What the exercise asks => A single number is the required answer: the count of lines in the listing below that hold the string "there".

Input data =>
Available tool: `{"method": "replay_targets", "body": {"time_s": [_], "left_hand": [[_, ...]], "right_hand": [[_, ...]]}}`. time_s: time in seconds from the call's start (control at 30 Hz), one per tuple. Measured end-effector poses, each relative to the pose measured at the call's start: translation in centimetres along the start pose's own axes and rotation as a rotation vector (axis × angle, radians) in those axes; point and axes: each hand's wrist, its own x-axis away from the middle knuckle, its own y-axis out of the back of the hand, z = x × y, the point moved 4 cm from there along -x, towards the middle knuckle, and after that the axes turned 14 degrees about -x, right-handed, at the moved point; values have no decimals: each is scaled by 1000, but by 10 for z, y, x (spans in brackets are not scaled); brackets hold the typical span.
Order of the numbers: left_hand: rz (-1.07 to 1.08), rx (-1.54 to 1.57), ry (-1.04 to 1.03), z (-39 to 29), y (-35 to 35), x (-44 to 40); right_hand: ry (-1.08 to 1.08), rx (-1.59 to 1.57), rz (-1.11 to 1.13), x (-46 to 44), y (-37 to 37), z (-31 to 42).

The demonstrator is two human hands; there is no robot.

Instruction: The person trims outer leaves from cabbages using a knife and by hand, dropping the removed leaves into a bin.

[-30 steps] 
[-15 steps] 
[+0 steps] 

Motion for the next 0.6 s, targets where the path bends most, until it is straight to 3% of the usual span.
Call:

Solution for this task => 2